» **Task requirements**
Of the records that follow, copy only the lines from the line containing "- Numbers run" to the line containing "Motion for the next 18", both included, exactly as written.

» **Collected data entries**

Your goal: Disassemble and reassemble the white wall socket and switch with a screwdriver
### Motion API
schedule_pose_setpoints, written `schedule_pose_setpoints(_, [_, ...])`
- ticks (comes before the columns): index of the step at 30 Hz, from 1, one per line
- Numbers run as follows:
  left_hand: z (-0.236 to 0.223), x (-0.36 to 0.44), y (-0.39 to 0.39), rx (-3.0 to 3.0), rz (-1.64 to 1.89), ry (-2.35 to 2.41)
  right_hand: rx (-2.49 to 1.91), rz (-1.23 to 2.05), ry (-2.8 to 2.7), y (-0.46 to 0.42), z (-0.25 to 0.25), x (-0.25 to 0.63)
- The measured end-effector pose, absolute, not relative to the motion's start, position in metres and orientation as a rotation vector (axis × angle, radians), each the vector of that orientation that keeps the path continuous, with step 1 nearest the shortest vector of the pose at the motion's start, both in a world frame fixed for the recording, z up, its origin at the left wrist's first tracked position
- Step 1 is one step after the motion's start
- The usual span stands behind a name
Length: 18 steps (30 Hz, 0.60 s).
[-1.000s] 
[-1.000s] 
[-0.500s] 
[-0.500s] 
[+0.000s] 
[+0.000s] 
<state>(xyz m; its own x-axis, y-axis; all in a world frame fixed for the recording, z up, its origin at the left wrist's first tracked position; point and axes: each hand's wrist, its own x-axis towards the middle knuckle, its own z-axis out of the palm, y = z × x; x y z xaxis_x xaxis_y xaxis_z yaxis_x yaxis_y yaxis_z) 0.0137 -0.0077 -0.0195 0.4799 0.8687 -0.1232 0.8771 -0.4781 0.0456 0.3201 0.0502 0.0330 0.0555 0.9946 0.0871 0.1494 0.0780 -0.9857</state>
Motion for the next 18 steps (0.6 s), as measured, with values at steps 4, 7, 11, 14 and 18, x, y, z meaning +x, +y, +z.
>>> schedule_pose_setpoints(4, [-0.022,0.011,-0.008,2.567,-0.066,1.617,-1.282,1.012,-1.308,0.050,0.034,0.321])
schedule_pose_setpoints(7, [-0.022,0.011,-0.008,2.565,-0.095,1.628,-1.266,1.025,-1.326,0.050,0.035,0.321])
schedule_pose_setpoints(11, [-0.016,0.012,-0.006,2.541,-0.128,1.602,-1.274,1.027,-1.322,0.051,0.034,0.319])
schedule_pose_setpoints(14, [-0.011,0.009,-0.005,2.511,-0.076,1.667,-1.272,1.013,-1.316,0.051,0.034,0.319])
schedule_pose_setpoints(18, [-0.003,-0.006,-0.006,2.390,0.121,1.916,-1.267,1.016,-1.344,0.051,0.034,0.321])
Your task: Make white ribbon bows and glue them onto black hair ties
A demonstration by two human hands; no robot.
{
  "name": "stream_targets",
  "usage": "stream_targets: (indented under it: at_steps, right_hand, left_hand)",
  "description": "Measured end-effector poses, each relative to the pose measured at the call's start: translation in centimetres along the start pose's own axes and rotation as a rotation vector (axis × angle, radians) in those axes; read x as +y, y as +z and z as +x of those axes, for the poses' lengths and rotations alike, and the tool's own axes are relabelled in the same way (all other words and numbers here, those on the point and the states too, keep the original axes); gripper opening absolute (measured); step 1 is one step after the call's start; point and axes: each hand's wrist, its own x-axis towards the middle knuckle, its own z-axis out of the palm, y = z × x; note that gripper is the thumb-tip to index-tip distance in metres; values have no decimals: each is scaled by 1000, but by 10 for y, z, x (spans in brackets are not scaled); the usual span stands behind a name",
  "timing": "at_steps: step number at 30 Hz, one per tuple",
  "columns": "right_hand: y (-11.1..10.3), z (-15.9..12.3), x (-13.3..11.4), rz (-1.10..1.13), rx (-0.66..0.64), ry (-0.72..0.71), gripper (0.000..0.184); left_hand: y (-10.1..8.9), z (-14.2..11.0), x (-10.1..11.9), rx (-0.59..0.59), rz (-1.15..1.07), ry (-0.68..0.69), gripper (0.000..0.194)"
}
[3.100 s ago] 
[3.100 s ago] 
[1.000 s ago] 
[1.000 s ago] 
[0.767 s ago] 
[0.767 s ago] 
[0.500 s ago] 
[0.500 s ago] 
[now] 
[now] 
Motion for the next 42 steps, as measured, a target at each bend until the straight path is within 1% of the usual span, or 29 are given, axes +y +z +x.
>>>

» **Written solution**
- Numbers run as follows:
  left_hand: z (-0.236 to 0.223), x (-0.36 to 0.44), y (-0.39 to 0.39), rx (-3.0 to 3.0), rz (-1.64 to 1.89), ry (-2.35 to 2.41)
  right_hand: rx (-2.49 to 1.91), rz (-1.23 to 2.05), ry (-2.8 to 2.7), y (-0.46 to 0.42), z (-0.25 to 0.25), x (-0.25 to 0.63)
- The measured end-effector pose, absolute, not relative to the motion's start, position in metres and orientation as a rotation vector (axis × angle, radians), each the vector of that orientation that keeps the path continuous, with step 1 nearest the shortest vector of the pose at the motion's start, both in a world frame fixed for the recording, z up, its origin at the left wrist's first tracked position
- Step 1 is one step after the motion's start
- The usual span stands behind a name
Length: 18 steps (30 Hz, 0.60 s).
[-1.000s] 
[-1.000s] 
[-0.500s] 
[-0.500s] 
[+0.000s] 
[+0.000s] 
<state>(xyz m; its own x-axis, y-axis; all in a world frame fixed for the recording, z up, its origin at the left wrist's first tracked position; point and axes: each hand's wrist, its own x-axis towards the middle knuckle, its own z-axis out of the palm, y = z × x; x y z xaxis_x xaxis_y xaxis_z yaxis_x yaxis_y yaxis_z) 0.0137 -0.0077 -0.0195 0.4799 0.8687 -0.1232 0.8771 -0.4781 0.0456 0.3201 0.0502 0.0330 0.0555 0.9946 0.0871 0.1494 0.0780 -0.9857</state>
Motion for the next 18 steps (0.6 s), as measured, with values at steps 4, 7, 11, 14 and 18, x, y, z meaning +x, +y, +z.

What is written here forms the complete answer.